<<<<
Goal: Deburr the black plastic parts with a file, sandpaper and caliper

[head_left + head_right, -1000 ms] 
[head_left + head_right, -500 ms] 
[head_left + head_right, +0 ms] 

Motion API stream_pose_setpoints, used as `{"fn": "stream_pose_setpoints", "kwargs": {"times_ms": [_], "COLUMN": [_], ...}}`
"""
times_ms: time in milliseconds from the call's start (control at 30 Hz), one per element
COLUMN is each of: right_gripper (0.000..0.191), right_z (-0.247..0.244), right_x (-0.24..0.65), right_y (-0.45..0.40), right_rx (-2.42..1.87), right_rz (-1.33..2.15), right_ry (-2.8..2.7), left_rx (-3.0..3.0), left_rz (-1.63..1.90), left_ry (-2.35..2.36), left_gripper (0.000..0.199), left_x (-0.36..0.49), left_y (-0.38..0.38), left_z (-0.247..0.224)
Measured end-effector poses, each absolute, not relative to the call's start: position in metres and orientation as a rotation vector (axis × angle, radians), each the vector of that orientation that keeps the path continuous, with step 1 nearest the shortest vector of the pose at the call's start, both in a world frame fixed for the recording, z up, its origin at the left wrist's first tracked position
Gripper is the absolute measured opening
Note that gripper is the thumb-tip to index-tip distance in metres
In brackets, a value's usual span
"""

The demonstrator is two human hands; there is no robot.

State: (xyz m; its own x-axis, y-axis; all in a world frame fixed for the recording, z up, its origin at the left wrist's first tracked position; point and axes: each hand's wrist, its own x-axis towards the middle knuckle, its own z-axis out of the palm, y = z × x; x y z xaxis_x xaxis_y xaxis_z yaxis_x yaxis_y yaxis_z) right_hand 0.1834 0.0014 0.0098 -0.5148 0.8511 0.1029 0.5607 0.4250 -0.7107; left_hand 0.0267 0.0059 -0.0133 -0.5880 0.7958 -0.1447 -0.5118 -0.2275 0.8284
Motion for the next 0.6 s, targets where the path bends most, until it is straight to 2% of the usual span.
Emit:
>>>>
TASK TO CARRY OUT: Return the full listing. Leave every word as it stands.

EXERCISE SOLUTION:
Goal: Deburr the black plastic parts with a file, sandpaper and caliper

[head_left + head_right, -1000 ms] 
[head_left + head_right, -500 ms] 
[head_left + head_right, +0 ms] 

Motion API stream_pose_setpoints, used as `{"fn": "stream_pose_setpoints", "kwargs": {"times_ms": [_], "COLUMN": [_], ...}}`
"""
times_ms: time in milliseconds from the call's start (control at 30 Hz), one per element
COLUMN is each of: right_gripper (0.000..0.191), right_z (-0.247..0.244), right_x (-0.24..0.65), right_y (-0.45..0.40), right_rx (-2.42..1.87), right_rz (-1.33..2.15), right_ry (-2.8..2.7), left_rx (-3.0..3.0), left_rz (-1.63..1.90), left_ry (-2.35..2.36), left_gripper (0.000..0.199), left_x (-0.36..0.49), left_y (-0.38..0.38), left_z (-0.247..0.224)
Measured end-effector poses, each absolute, not relative to the call's start: position in metres and orientation as a rotation vector (axis × angle, radians), each the vector of that orientation that keeps the path continuous, with step 1 nearest the shortest vector of the pose at the call's start, both in a world frame fixed for the recording, z up, its origin at the left wrist's first tracked position
Gripper is the absolute measured opening
Note that gripper is the thumb-tip to index-tip distance in metres
In brackets, a value's usual span
"""

The demonstrator is two human hands; there is no robot.

State: (xyz m; its own x-axis, y-axis; all in a world frame fixed for the recording, z up, its origin at the left wrist's first tracked position; point and axes: each hand's wrist, its own x-axis towards the middle knuckle, its own z-axis out of the palm, y = z × x; x y z xaxis_x xaxis_y xaxis_z yaxis_x yaxis_y yaxis_z) right_hand 0.1834 0.0014 0.0098 -0.5148 0.8511 0.1029 0.5607 0.4250 -0.7107; left_hand 0.0267 0.0059 -0.0133 -0.5880 0.7958 -0.1447 -0.5118 -0.2275 0.8284
Motion for the next 0.6 s, targets where the path bends most, until it is straight to 2% of the usual span.
Emit:

What the exercise asked for has been given in full.